Go through the listing below and show each line that has the word "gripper".
==================================================
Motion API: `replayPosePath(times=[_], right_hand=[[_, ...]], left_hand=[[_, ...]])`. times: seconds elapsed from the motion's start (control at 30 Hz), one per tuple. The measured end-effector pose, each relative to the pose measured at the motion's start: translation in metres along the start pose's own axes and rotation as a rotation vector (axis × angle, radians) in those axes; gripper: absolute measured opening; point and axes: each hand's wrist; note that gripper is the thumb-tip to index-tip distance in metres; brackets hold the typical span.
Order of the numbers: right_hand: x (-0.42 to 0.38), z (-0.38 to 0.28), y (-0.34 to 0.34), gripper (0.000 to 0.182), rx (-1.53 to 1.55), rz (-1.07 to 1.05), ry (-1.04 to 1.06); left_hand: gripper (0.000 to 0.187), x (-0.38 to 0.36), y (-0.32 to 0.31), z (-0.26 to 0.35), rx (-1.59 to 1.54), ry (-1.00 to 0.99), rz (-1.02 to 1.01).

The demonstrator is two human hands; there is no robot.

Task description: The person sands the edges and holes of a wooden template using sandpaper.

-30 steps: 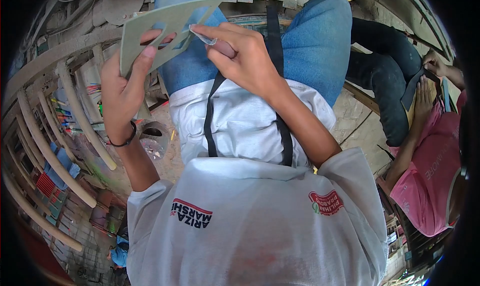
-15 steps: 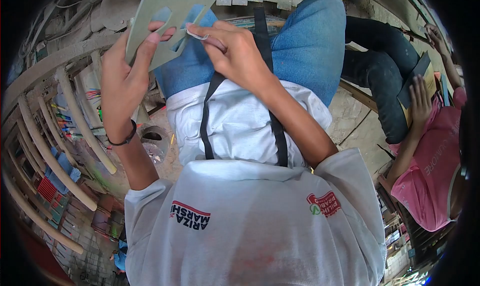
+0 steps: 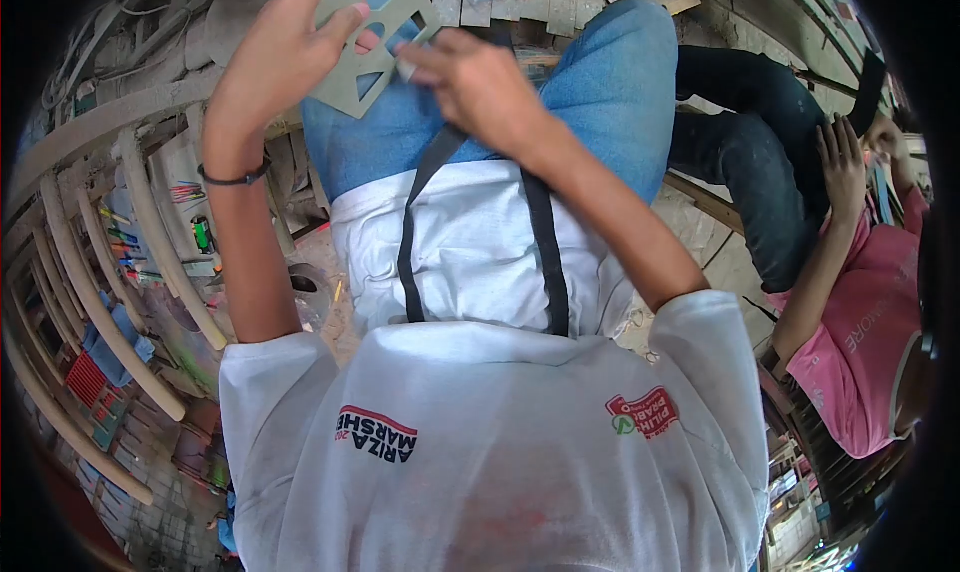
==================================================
> **SOLUTION FOR THIS PROBLEM**
Motion API: `replayPosePath(times=[_], right_hand=[[_, ...]], left_hand=[[_, ...]])`. times: seconds elapsed from the motion's start (control at 30 Hz), one per tuple. The measured end-effector pose, each relative to the pose measured at the motion's start: translation in metres along the start pose's own axes and rotation as a rotation vector (axis × angle, radians) in those axes; gripper: absolute measured opening; point and axes: each hand's wrist; note that gripper is the thumb-tip to index-tip distance in metres; brackets hold the typical span.
Order of the numbers: right_hand: x (-0.42 to 0.38), z (-0.38 to 0.28), y (-0.34 to 0.34), gripper (0.000 to 0.182), rx (-1.53 to 1.55), rz (-1.07 to 1.05), ry (-1.04 to 1.06); left_hand: gripper (0.000 to 0.187), x (-0.38 to 0.36), y (-0.32 to 0.31), z (-0.26 to 0.35), rx (-1.59 to 1.54), ry (-1.00 to 0.99), rz (-1.02 to 1.01).

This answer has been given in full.